What is expected: Instruction for the data below: set down exactly the lines from the line with "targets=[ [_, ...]" to the line with "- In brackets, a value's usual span", inclusive, and no others.

Data extract:

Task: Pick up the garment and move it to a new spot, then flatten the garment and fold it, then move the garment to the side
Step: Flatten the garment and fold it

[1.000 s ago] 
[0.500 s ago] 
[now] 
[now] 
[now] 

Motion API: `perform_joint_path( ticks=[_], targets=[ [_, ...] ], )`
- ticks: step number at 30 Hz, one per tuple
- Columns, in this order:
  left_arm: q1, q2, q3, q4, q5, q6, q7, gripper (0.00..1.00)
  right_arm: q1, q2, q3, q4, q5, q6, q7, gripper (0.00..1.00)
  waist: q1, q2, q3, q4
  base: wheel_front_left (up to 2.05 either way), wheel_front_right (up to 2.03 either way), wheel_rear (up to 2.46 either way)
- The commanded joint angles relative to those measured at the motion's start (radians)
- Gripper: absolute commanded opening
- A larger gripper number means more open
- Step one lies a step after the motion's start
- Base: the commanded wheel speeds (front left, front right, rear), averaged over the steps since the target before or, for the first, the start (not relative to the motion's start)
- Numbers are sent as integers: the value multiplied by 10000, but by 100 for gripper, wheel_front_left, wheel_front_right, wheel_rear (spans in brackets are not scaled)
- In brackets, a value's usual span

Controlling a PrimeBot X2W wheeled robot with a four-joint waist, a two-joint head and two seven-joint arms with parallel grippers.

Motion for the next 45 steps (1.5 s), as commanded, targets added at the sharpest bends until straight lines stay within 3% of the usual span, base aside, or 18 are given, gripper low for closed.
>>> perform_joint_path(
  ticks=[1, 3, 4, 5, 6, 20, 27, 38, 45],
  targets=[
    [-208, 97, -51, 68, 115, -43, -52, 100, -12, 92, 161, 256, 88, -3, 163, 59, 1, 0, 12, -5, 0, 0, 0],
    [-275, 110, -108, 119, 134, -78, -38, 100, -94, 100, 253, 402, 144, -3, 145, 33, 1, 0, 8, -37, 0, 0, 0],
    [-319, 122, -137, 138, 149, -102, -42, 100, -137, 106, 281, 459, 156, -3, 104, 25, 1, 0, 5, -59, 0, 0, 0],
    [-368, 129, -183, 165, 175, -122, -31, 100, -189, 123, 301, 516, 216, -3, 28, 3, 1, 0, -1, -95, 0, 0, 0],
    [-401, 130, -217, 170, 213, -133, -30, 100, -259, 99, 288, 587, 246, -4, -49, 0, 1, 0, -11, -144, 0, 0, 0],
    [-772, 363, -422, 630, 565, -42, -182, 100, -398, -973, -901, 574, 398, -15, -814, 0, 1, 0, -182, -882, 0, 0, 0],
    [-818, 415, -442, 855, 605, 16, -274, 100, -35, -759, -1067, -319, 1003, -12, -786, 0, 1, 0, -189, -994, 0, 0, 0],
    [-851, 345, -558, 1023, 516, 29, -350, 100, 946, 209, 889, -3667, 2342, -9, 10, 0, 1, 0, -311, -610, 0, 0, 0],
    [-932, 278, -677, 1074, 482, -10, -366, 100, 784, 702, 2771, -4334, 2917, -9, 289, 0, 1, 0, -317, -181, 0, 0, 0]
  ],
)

Result for this exercise:
Motion API: `perform_joint_path( ticks=[_], targets=[ [_, ...] ], )`
- ticks: step number at 30 Hz, one per tuple
- Columns, in this order:
  left_arm: q1, q2, q3, q4, q5, q6, q7, gripper (0.00..1.00)
  right_arm: q1, q2, q3, q4, q5, q6, q7, gripper (0.00..1.00)
  waist: q1, q2, q3, q4
  base: wheel_front_left (up to 2.05 either way), wheel_front_right (up to 2.03 either way), wheel_rear (up to 2.46 either way)
- The commanded joint angles relative to those measured at the motion's start (radians)
- Gripper: absolute commanded opening
- A larger gripper number means more open
- Step one lies a step after the motion's start
- Base: the commanded wheel speeds (front left, front right, rear), averaged over the steps since the target before or, for the first, the start (not relative to the motion's start)
- Numbers are sent as integers: the value multiplied by 10000, but by 100 for gripper, wheel_front_left, wheel_front_right, wheel_rear (spans in brackets are not scaled)
- In brackets, a value's usual span

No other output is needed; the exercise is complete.